AIM OF THE EXERCISE
An exact transcription of the lines below, from the first through the one containing "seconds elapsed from", is the only output wanted.

━━━

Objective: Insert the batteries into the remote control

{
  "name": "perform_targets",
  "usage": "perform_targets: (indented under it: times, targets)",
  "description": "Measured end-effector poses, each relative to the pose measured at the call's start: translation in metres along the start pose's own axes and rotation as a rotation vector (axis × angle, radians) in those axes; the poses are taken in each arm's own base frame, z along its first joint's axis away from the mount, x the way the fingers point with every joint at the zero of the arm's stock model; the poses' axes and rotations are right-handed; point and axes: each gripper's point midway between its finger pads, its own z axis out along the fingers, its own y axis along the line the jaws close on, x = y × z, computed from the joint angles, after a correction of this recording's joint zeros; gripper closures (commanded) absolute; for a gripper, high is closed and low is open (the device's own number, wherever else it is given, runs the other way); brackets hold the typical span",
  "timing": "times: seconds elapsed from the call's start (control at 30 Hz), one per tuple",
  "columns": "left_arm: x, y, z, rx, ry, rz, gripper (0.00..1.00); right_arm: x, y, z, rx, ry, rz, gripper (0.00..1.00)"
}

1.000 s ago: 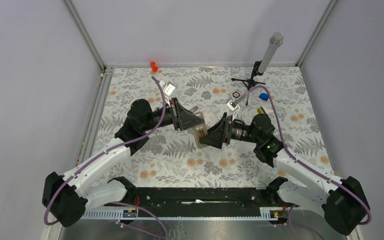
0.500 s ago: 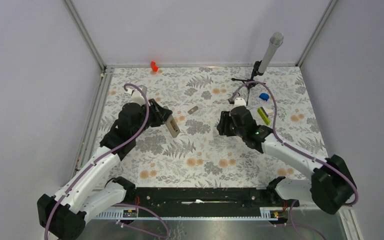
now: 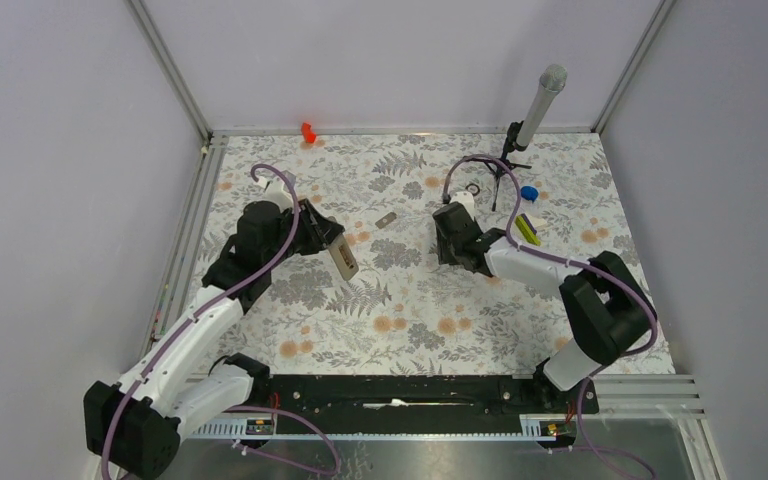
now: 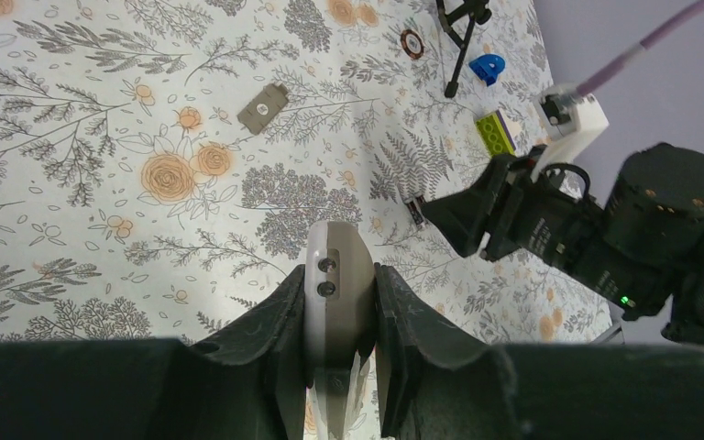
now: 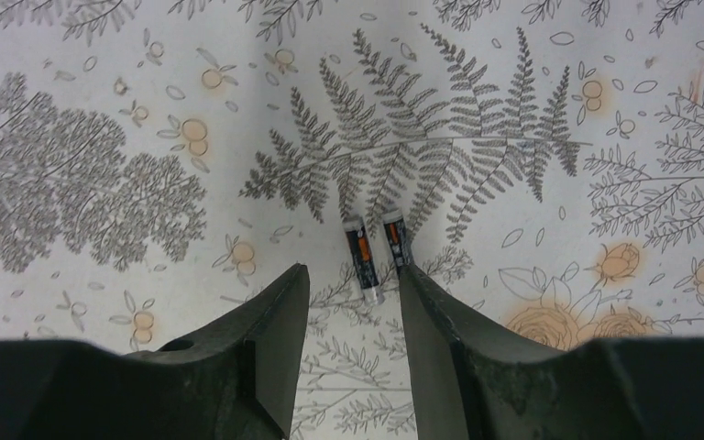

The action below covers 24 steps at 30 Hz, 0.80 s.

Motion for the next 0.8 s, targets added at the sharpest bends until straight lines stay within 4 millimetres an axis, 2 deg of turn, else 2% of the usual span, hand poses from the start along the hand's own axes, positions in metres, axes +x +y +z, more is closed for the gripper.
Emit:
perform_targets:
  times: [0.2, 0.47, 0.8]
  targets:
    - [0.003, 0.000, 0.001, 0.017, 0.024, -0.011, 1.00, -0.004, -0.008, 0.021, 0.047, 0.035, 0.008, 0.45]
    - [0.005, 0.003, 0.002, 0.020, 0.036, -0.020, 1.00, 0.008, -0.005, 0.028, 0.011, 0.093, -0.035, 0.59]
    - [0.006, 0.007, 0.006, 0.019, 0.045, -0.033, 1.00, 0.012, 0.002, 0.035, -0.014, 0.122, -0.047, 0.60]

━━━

EXERCISE SOLUTION
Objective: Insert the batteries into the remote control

{
  "name": "perform_targets",
  "usage": "perform_targets: (indented under it: times, targets)",
  "description": "Measured end-effector poses, each relative to the pose measured at the call's start: translation in metres along the start pose's own axes and rotation as a rotation vector (axis × angle, radians) in those axes; the poses are taken in each arm's own base frame, z along its first joint's axis away from the mount, x the way the fingers point with every joint at the zero of the arm's stock model; the poses' axes and rotations are right-handed; point and axes: each gripper's point midway between its finger pads, its own z axis out along the fingers, its own y axis along the line the jaws close on, x = y × z, computed from the joint angles, after a correction of this recording's joint zeros; gripper closures (commanded) absolute; for a gripper, high is closed and low is open (the device's own number, wherever else it is given, runs the other way); brackets hold the typical span",
  "timing": "times: seconds elapsed from the call's start (control at 30 Hz), one per tuple",

The answer has been given, and the exercise is complete.